LA SILLA Y LA ESPADA

Podría ser una obra de esas de ocurrencia: a ver quién la hace más gorda. A distancia, claro, pero en la senda del mejicano Orozco, de Hirst, de Koons y de tantos otros que agradecidos a Duchamp triunfan hoy en día con obras, como poco, espectaculares… Sería una especie de readymade combinación de silla y espada. Una silla de aspecto clásico, estructura de madera con asiento mullido, quizá tapizado con tejido grueso en un color ocre oro viejo.
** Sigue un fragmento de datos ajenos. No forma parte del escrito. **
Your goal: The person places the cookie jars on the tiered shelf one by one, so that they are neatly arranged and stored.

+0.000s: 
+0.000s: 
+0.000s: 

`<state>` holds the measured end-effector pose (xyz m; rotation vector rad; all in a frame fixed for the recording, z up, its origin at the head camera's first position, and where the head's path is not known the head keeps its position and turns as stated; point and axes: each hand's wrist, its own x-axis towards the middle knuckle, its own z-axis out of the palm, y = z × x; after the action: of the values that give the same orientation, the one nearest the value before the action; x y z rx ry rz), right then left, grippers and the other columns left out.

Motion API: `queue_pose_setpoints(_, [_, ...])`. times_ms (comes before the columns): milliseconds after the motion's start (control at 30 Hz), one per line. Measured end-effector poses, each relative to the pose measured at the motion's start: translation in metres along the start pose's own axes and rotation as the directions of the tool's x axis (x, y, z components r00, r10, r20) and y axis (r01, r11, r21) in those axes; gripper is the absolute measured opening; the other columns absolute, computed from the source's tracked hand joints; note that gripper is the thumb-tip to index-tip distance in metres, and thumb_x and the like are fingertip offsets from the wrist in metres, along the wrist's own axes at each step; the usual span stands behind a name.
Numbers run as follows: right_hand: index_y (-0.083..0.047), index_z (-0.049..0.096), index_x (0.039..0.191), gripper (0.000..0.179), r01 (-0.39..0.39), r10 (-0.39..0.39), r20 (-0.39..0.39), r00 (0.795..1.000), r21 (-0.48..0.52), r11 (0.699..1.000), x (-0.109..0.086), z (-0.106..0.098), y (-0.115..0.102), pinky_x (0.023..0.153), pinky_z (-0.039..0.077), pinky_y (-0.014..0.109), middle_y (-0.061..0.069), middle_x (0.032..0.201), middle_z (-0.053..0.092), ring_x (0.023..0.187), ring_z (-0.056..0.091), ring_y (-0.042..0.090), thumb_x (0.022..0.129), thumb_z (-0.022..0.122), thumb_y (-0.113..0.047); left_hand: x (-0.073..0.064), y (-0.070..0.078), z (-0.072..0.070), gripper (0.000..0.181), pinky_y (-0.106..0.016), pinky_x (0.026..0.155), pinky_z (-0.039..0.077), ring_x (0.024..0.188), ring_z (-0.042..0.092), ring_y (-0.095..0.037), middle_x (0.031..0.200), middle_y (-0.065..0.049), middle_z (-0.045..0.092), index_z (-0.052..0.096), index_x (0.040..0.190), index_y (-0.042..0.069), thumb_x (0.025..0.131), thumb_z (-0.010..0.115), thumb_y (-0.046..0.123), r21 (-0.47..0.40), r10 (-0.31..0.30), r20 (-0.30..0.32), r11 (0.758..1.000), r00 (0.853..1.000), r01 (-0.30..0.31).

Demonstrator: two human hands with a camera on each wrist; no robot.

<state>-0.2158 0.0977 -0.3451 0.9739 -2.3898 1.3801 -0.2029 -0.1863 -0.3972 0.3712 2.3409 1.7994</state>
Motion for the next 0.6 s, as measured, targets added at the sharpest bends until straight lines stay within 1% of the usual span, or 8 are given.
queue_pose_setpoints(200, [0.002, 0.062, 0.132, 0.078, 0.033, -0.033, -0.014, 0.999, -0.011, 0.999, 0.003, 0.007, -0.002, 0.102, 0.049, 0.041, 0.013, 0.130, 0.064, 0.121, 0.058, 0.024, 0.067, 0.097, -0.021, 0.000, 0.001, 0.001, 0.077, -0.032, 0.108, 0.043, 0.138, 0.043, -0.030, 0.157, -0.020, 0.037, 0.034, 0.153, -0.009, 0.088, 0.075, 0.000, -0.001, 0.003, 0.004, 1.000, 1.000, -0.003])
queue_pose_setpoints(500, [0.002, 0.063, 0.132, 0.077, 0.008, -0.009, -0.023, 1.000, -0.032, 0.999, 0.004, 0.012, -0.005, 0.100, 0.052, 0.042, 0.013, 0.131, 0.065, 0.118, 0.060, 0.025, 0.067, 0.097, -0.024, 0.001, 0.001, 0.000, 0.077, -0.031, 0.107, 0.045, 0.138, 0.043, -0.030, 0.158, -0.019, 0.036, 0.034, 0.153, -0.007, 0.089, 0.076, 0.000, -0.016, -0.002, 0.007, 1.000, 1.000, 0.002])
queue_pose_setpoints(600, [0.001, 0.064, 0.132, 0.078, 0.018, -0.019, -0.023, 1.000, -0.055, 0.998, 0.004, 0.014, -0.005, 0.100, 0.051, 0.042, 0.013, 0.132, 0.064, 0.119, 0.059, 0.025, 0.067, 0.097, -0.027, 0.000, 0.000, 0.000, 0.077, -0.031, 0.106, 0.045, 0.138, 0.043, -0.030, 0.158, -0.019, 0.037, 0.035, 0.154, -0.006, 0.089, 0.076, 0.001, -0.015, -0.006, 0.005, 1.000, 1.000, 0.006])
Del centro del asiento debería emerger la hoja afiladísima y brillante de una espada con, al menos, dos palmos de altura: un pincho agudísimo que diera escalofríos sólo con verlo. Esta obra, por razones obvias y para evitar tentaciones macabras o dramáticos descuidos, no podría exponerse accesible directamente al público. Su exhibición más lógica sería en el interior de una vitrina bien cerrada. Una lástima, porque este encierro al eliminar toda sensación de peligro neutraliza el impacto imprescindible que la obra debe transmitir. Ese impacto (de esencia surrealista) se deriva de la presencia de un objeto familiar de uso inocente y cotidiano, como es la silla, que se torna imposible e inquietante, o acaso criminal, por la intromisión de un arma de guerra (la espada) en una posición y en un lugar que no le son propios. Eso sí, se trata de un arma anacrónica y pasada de moda con una función, en la actualidad, ornamental en todo caso. El recurso más obvio para recuperar la emoción perdida a causa del encierro de la obra sería su multiplicación: imagínese una sala con la iluminación adecuada (poca luz y centrada) en la que encontramos veinte, treinta, cincuenta o cien piezas iguales debidamente alineadas. Qué envidia para algunos: máximo impacto con mínimo trabajo.